Extracted data entries:
┏━━
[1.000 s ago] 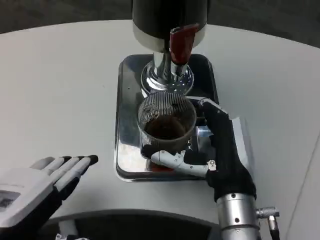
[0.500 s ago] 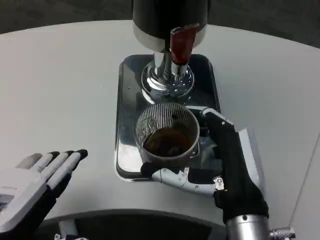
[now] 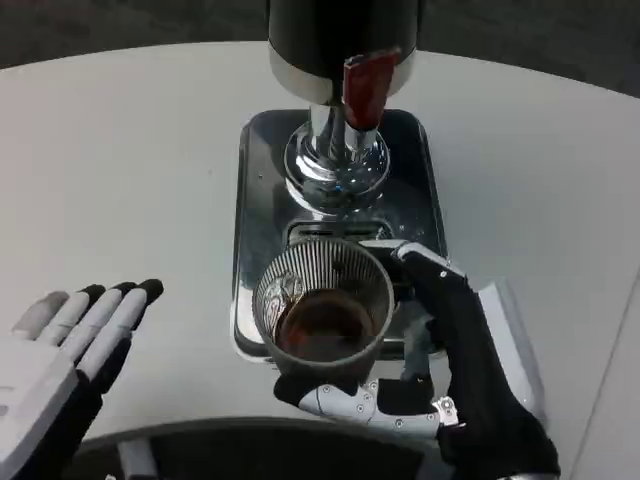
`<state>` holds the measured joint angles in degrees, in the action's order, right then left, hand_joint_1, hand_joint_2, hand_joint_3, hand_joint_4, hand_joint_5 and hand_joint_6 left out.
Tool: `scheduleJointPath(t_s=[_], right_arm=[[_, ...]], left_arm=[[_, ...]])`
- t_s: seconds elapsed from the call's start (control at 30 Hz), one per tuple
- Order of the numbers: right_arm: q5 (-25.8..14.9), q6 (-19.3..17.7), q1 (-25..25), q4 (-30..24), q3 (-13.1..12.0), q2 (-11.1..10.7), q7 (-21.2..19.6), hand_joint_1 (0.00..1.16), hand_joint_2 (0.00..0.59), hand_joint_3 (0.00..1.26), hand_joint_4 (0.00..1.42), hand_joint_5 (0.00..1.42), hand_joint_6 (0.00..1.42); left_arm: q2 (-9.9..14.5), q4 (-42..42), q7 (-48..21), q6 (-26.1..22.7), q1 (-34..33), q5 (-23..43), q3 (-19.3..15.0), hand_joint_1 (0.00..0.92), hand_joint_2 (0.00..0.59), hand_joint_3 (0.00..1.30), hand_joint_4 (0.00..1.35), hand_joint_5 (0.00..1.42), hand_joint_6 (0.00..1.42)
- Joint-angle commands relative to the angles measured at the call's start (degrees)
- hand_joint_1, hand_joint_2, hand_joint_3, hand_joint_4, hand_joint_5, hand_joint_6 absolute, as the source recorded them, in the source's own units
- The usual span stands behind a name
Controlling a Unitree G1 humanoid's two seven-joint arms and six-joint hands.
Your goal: Grasp the cup under the faucet to collect the drink, then remove the cup.
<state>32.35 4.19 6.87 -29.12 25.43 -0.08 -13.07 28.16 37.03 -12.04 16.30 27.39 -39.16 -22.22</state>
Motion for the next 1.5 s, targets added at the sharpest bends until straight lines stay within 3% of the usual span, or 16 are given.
scheduleJointPath(t_s=[0.03,0.27,0.93,1.5], right_arm=[[0.14,0.22,2.77,-5.44,3.06,2.08,1.61,1.05,0.088,0.77,0.98,1.05,1.41],[-0.10,1.19,6.41,-9.59,4.34,1.11,3.60,1.05,0.088,0.77,0.99,1.06,1.42],[-0.86,1.52,9.52,-14.89,5.95,-0.61,7.04,1.05,0.088,0.77,0.99,1.06,1.41],[-2.45,0.99,10.62,-15.69,4.45,-1.49,6.74,1.05,0.088,0.78,1.00,1.07,1.41]], left_arm=[[-0.57,0.61,1.57,2.16,2.27,-1.49,0.14,0.000,0.000,0.00,0.00,0.00,0.00],[-0.46,0.11,0.82,2.86,3.12,-2.55,0.92,0.000,0.000,0.00,0.00,0.00,0.00],[-0.66,0.50,0.78,3.89,3.39,-3.00,2.03,0.000,0.002,0.00,0.00,0.00,0.00],[-0.24,0.83,-0.62,2.84,0.58,-3.29,4.22,0.000,0.007,0.00,0.00,0.00,0.00]])
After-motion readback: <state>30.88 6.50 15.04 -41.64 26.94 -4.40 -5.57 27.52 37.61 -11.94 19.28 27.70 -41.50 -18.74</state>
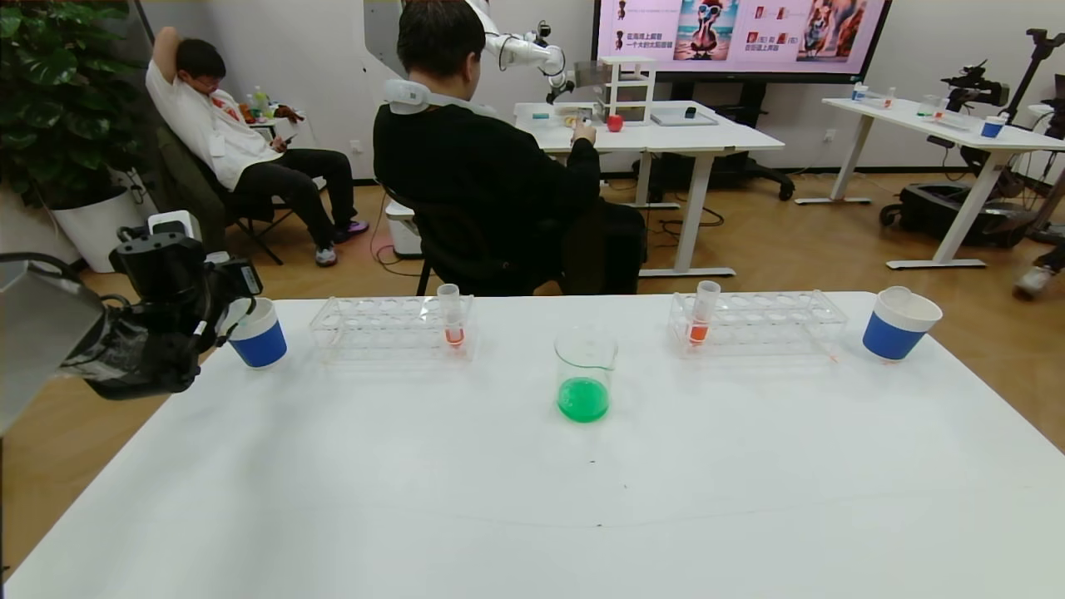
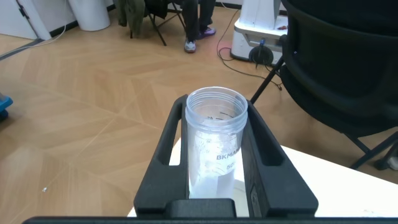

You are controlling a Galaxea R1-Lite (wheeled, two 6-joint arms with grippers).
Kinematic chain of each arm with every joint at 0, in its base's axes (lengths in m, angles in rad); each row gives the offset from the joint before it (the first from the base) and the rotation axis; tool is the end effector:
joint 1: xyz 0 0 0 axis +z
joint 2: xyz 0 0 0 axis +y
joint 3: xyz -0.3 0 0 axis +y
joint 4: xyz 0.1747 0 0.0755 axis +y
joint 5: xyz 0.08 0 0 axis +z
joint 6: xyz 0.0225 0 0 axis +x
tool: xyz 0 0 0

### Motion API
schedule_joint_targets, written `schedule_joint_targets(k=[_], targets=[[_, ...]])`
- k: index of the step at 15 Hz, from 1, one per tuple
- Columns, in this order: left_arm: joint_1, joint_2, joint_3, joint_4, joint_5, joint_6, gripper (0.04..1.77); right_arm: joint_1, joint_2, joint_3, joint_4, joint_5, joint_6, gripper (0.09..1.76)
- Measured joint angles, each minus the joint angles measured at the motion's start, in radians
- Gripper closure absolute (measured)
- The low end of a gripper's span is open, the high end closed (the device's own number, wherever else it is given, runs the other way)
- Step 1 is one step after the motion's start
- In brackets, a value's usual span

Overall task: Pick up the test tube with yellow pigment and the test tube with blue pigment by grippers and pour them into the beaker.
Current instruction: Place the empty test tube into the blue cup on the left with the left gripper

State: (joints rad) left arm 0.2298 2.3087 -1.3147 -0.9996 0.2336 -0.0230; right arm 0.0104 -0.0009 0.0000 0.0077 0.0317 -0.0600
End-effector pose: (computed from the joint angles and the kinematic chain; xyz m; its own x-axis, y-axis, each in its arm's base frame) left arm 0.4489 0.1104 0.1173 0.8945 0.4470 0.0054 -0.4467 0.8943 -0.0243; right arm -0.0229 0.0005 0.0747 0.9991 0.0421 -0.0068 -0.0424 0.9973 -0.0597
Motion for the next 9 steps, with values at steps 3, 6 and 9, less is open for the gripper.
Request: schedule_joint_targets(k=[3, 6, 9], targets=[[-0.016, 0.005, 0.036, -0.002, 0.004, -0.001, 1.31, 0.0, 0.0, 0.0, 0.0, 0.0, 0.0, 0.11], [-0.035, 0.01, 0.061, -0.007, 0.005, -0.001, 1.28, 0.0, 0.0, 0.0, 0.0, 0.0, 0.0, 0.11], [-0.037, 0.011, 0.065, -0.019, 0.004, 0.0, 0.4, 0.0, 0.0, 0.0, 0.0, 0.0, 0.0, 0.11]])
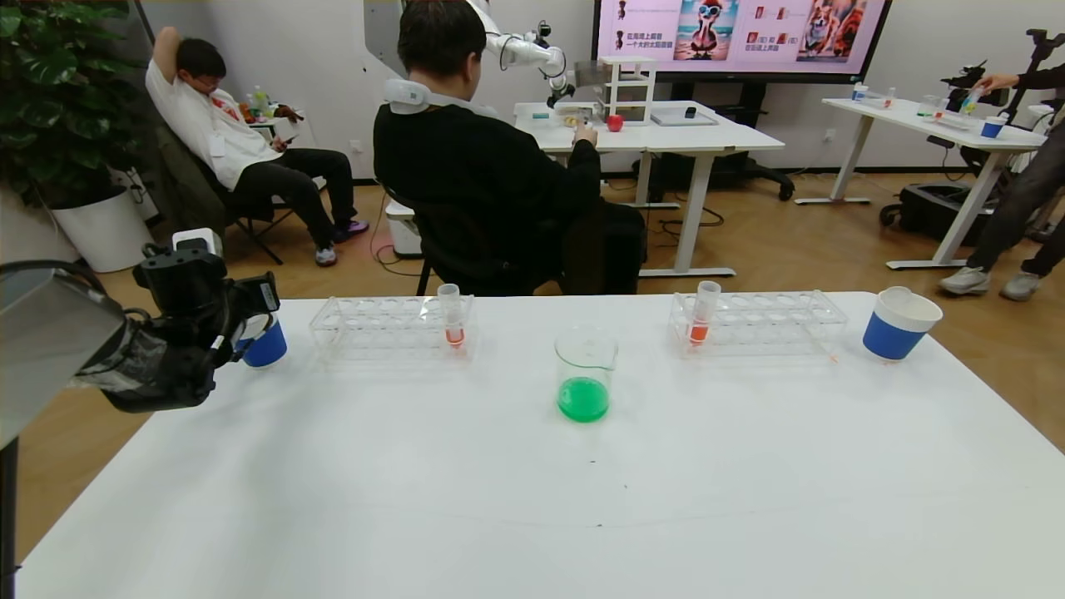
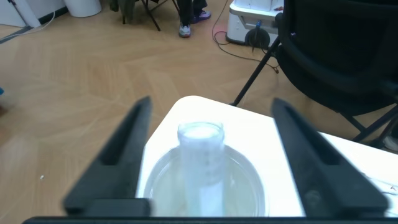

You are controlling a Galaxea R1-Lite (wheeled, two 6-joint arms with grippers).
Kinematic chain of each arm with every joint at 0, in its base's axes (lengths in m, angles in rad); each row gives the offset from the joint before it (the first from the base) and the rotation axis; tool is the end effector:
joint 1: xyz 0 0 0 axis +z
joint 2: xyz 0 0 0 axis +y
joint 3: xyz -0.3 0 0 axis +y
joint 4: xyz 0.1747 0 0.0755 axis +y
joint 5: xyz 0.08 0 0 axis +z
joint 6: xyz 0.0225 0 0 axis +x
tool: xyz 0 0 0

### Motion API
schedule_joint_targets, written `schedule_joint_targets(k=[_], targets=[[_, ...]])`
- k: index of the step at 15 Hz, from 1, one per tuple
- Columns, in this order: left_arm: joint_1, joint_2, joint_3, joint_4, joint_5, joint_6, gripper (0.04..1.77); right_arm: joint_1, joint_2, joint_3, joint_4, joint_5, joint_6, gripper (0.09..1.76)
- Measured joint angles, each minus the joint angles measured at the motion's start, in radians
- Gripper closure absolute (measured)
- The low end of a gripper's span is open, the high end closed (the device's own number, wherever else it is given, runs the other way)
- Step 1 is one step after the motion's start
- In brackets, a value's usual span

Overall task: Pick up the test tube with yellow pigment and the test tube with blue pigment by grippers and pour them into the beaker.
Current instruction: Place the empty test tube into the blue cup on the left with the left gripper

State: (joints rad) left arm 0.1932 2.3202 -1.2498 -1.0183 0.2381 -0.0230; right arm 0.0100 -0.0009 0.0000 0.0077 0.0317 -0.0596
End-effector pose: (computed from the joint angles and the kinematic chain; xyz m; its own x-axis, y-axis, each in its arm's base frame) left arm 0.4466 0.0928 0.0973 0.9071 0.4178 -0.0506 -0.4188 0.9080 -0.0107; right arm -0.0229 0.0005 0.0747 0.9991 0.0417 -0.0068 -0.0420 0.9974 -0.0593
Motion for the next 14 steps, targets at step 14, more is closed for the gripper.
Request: schedule_joint_targets(k=[14], targets=[[-0.281, -0.305, 0.049, 0.034, 0.0, 0.013, 0.06, 0.0, 0.0, 0.0, 0.0, 0.0, 0.0, 0.11]])
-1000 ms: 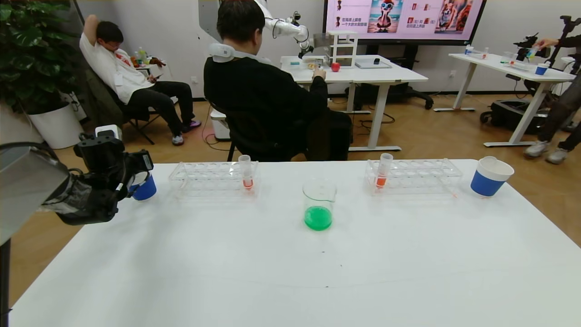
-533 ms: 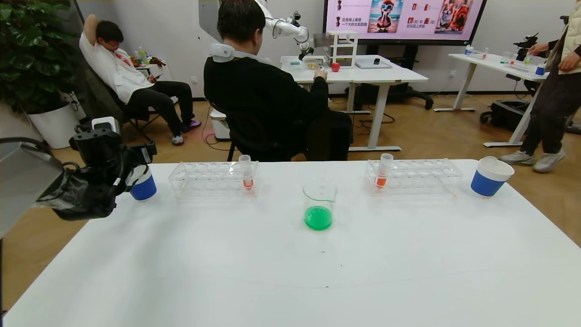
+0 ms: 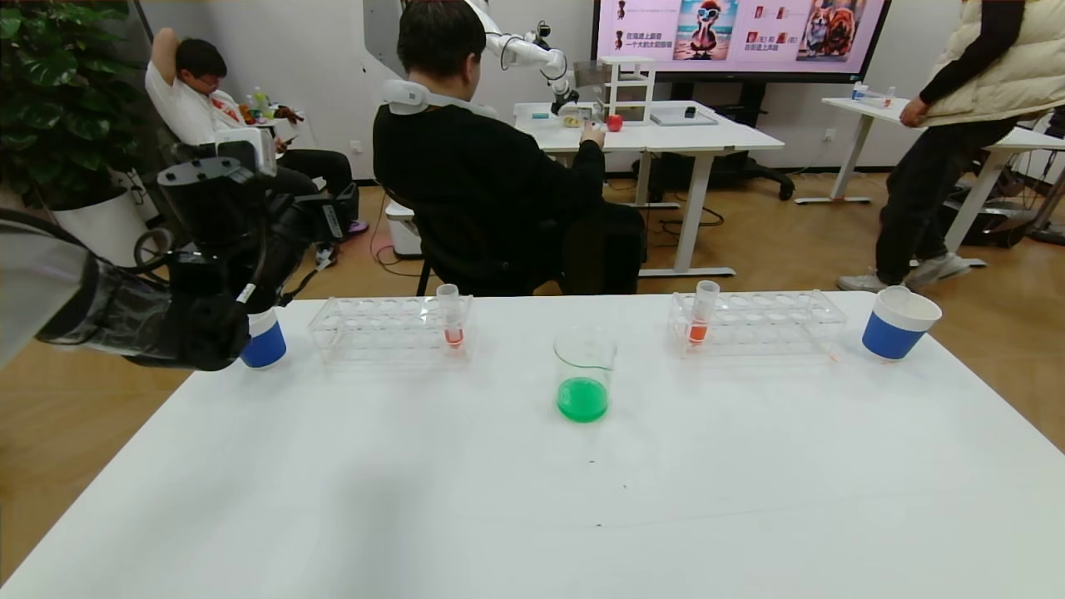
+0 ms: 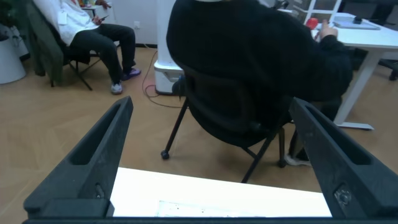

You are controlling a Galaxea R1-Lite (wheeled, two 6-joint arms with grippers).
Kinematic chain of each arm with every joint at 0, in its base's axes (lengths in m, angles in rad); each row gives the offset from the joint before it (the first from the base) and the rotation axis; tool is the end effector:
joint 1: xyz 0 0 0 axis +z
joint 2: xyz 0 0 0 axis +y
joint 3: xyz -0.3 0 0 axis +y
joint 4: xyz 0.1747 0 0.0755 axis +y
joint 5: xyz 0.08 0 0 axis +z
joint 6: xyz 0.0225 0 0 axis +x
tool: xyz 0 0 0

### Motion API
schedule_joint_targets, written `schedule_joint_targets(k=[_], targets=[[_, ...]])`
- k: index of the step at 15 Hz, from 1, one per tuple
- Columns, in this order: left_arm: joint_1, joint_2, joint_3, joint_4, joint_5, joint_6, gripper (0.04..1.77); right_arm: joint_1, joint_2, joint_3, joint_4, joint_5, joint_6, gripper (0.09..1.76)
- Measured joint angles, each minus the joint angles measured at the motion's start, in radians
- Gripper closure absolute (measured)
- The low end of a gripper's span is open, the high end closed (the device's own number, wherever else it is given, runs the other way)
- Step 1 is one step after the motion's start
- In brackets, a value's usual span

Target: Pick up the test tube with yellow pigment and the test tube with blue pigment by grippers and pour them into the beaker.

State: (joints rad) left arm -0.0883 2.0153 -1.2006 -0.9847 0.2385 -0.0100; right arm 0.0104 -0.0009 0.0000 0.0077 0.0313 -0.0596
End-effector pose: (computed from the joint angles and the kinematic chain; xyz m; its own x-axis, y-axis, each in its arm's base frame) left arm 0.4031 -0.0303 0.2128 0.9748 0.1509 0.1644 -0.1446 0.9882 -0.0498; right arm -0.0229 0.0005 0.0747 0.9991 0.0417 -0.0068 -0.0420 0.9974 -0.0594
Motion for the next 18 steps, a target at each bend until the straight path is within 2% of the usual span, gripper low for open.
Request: schedule_joint_targets(k=[3, 5, 9, 12, 15, 18], targets=[[-0.069, -0.171, 0.069, 0.059, -0.002, 0.033, 0.06, 0.0, 0.0, 0.0, 0.0, 0.0, 0.0, 0.11], [-0.097, -0.304, 0.143, 0.076, -0.002, 0.091, 0.06, 0.0, 0.0, 0.0, 0.0, 0.0, 0.0, 0.11], [-0.142, -0.592, 0.352, 0.086, -0.005, 0.207, 0.06, 0.0, 0.0, 0.0, 0.0, 0.0, 0.0, 0.11], [-0.155, -0.813, 0.524, 0.114, -0.004, 0.259, 0.06, 0.0, 0.0, 0.0, 0.0, 0.0, 0.0, 0.11], [-0.157, -1.043, 0.636, 0.25, -0.003, 0.272, 0.06, 0.0, 0.0, 0.0, 0.0, 0.0, 0.0, 0.11], [-0.156, -1.272, 0.679, 0.493, 0.002, 0.269, 0.06, 0.0, 0.0, 0.0, 0.0, 0.0, 0.0, 0.11]])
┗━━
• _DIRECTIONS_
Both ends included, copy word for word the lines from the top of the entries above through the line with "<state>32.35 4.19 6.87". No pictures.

• _EXERCISE RESPONSE_
[1.000 s ago] 
[0.500 s ago] 
[now] 
`<state>` holds the measured joint angles in degrees, in the action's order, right then left, hand_joint_1, hand_joint_2, hand_joint_3, hand_joint_4, hand_joint_5 and hand_joint_6 left out.
Tool: `scheduleJointPath(t_s=[_], right_arm=[[_, ...]], left_arm=[[_, ...]])`
- t_s: seconds elapsed from the call's start (control at 30 Hz), one per tuple
- Order of the numbers: right_arm: q5 (-25.8..14.9), q6 (-19.3..17.7), q1 (-25..25), q4 (-30..24), q3 (-13.1..12.0), q2 (-11.1..10.7), q7 (-21.2..19.6), hand_joint_1 (0.00..1.16), hand_joint_2 (0.00..0.59), hand_joint_3 (0.00..1.26), hand_joint_4 (0.00..1.42), hand_joint_5 (0.00..1.42), hand_joint_6 (0.00..1.42); left_arm: q2 (-9.9..14.5), q4 (-42..42), q7 (-48..21), q6 (-26.1..22.7), q1 (-34..33), q5 (-23..43), q3 (-19.3..15.0), hand_joint_1 (0.00..0.92), hand_joint_2 (0.00..0.59), hand_joint_3 (0.00..1.30), hand_joint_4 (0.00..1.35), hand_joint_5 (0.00..1.42), hand_joint_6 (0.00..1.42)
- Joint-angle commands relative to the angles measured at the call's start (degrees)
- hand_joint_1, hand_joint_2, hand_joint_3, hand_joint_4, hand_joint_5, hand_joint_6 absolute, as the source recorded them, in the source's own units
- The usual span stands behind a name
Controlling a Unitree G1 humanoid's two seven-joint arms and six-joint hands.
Your goal: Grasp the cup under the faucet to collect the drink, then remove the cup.
<state>32.35 4.19 6.87 -29.12 25.43 -0.08 -13.07 28.16 37.03 -12.04 16.30 27.39 -39.16 -22.22</state>

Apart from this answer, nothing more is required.